§ BRIEF
Begin at the line containing "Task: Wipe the" and copy exactly through the last line of the listing, skipping every picture.

§ DATA BLOCK
•••

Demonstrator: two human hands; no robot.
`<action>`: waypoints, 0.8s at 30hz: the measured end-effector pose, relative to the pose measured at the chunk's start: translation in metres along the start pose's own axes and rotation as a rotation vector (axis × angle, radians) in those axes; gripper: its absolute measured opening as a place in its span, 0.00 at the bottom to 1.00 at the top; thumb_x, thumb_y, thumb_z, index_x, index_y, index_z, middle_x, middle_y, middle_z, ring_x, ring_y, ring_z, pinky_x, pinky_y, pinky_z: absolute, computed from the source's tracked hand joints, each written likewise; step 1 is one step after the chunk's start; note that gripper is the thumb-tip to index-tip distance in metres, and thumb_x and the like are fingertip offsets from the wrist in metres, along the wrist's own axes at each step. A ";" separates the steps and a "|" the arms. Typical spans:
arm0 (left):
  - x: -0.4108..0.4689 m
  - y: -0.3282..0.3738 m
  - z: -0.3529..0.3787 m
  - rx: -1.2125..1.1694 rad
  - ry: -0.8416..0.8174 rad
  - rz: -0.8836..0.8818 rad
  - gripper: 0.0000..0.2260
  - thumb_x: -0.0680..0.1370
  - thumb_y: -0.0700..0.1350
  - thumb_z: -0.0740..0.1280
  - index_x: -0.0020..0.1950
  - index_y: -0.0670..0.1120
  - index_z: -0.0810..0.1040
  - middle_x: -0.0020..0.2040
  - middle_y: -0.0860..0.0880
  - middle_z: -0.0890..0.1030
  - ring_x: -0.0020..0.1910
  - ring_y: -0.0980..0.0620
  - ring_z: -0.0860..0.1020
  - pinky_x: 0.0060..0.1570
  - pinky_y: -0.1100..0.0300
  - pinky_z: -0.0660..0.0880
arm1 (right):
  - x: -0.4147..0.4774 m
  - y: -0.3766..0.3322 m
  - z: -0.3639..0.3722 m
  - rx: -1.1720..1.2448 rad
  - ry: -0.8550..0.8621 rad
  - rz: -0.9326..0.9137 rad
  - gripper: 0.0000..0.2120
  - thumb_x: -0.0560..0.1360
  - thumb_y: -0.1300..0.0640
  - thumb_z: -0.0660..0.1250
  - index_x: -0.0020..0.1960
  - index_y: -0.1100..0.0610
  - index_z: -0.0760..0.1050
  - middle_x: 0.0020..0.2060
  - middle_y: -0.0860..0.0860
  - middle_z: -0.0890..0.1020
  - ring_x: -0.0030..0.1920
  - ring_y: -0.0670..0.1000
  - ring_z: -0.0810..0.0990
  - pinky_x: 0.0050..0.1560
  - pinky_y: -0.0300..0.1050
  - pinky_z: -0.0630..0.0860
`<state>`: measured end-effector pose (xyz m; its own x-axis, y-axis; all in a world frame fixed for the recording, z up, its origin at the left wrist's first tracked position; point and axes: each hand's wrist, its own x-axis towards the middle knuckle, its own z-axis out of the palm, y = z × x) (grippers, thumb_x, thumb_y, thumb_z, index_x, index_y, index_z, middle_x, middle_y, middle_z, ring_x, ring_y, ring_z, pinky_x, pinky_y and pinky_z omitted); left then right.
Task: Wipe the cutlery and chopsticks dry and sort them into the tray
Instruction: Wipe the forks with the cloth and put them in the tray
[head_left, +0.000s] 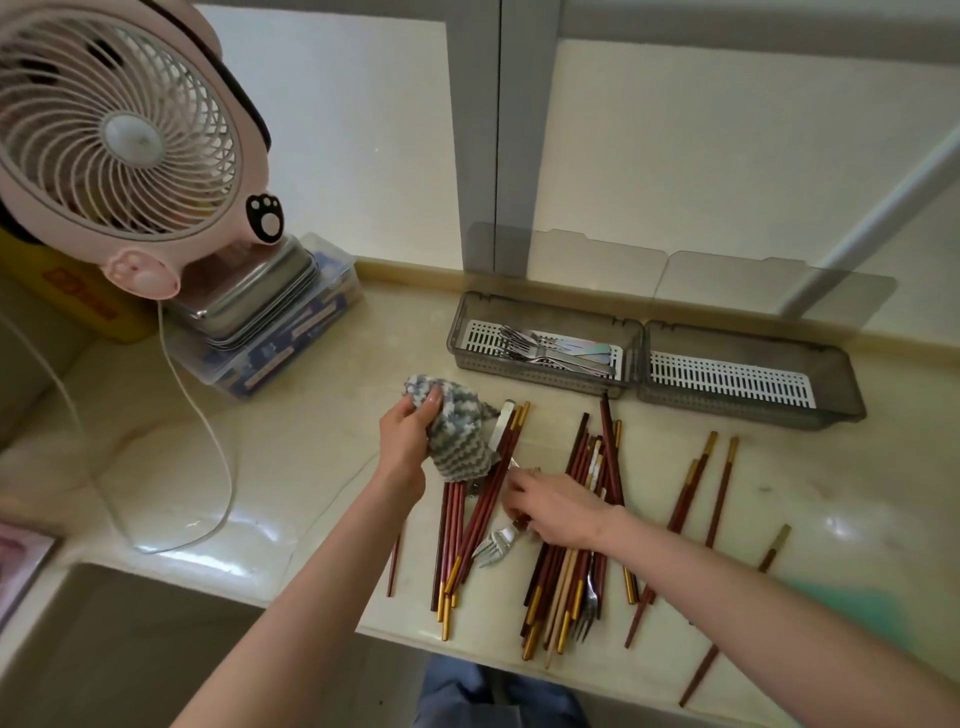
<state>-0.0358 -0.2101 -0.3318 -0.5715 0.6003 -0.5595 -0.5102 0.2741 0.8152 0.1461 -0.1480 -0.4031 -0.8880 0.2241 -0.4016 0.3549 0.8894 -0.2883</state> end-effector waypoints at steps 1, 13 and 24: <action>0.000 -0.001 0.002 0.015 -0.011 0.002 0.12 0.77 0.44 0.65 0.57 0.39 0.77 0.52 0.41 0.81 0.51 0.44 0.80 0.52 0.51 0.77 | 0.002 -0.002 -0.001 -0.030 0.005 -0.015 0.11 0.72 0.63 0.68 0.53 0.58 0.74 0.56 0.54 0.73 0.52 0.56 0.76 0.47 0.52 0.76; -0.001 -0.003 0.001 -0.107 -0.324 -0.138 0.14 0.81 0.44 0.53 0.60 0.39 0.73 0.48 0.43 0.83 0.47 0.47 0.81 0.45 0.55 0.76 | -0.016 0.004 -0.066 1.215 0.361 0.239 0.09 0.68 0.67 0.72 0.38 0.55 0.76 0.37 0.50 0.81 0.41 0.46 0.80 0.46 0.37 0.76; -0.012 -0.007 0.034 0.047 -0.373 0.012 0.06 0.77 0.39 0.64 0.44 0.38 0.77 0.37 0.46 0.82 0.35 0.51 0.80 0.36 0.63 0.76 | -0.001 -0.027 -0.078 1.498 0.781 0.440 0.04 0.69 0.68 0.73 0.41 0.62 0.79 0.36 0.55 0.83 0.34 0.47 0.82 0.38 0.36 0.77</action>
<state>-0.0033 -0.1939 -0.3256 -0.2998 0.8335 -0.4642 -0.4698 0.2945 0.8322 0.1147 -0.1409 -0.3274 -0.4195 0.8507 -0.3167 0.1282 -0.2898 -0.9484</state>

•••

§ RESULT OF THIS TASK
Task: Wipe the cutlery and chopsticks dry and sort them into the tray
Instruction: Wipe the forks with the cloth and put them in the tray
[head_left, +0.000s] 
<state>-0.0358 -0.2101 -0.3318 -0.5715 0.6003 -0.5595 -0.5102 0.2741 0.8152 0.1461 -0.1480 -0.4031 -0.8880 0.2241 -0.4016 0.3549 0.8894 -0.2883</state> end-effector waypoints at steps 1, 13 and 24: <action>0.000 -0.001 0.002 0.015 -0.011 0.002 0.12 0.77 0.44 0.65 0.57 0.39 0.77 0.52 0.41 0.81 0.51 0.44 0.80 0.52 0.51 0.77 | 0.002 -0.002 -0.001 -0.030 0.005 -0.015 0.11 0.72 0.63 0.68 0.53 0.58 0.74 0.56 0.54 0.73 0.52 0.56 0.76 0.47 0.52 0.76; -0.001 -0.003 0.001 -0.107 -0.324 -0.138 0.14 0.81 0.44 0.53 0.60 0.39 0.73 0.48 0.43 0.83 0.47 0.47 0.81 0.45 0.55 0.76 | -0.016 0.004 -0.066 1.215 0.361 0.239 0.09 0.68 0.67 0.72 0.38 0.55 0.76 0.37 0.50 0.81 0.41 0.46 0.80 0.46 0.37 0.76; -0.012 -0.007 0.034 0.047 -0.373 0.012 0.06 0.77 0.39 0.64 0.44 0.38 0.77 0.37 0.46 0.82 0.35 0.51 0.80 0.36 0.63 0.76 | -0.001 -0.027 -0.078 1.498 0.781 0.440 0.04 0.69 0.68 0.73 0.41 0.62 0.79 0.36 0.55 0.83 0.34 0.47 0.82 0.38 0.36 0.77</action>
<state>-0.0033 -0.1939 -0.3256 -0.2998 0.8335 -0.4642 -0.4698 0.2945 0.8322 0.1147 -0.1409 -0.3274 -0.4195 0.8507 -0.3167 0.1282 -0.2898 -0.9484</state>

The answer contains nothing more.